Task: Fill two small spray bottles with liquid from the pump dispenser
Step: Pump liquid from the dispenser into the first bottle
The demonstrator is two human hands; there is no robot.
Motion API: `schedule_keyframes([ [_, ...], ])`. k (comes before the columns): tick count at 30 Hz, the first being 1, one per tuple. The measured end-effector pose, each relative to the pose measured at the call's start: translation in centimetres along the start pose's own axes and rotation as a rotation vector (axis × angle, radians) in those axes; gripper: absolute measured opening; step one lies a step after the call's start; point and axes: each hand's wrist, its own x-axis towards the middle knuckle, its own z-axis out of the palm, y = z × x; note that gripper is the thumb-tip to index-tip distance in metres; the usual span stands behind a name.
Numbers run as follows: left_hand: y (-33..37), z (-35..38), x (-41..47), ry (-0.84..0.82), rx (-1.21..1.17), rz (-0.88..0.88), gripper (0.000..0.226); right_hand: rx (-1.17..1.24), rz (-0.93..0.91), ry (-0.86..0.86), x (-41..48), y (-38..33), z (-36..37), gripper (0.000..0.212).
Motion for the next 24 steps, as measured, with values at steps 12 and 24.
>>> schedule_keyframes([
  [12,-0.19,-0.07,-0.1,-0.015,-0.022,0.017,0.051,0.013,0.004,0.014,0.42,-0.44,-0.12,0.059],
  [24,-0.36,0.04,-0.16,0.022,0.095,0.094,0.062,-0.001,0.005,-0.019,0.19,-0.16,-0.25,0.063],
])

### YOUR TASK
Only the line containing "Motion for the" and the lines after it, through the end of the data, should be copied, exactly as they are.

### SOLVED EXERCISE
Motion for the next 24 steps, as measured, with values at steps 12 and 24.
>>> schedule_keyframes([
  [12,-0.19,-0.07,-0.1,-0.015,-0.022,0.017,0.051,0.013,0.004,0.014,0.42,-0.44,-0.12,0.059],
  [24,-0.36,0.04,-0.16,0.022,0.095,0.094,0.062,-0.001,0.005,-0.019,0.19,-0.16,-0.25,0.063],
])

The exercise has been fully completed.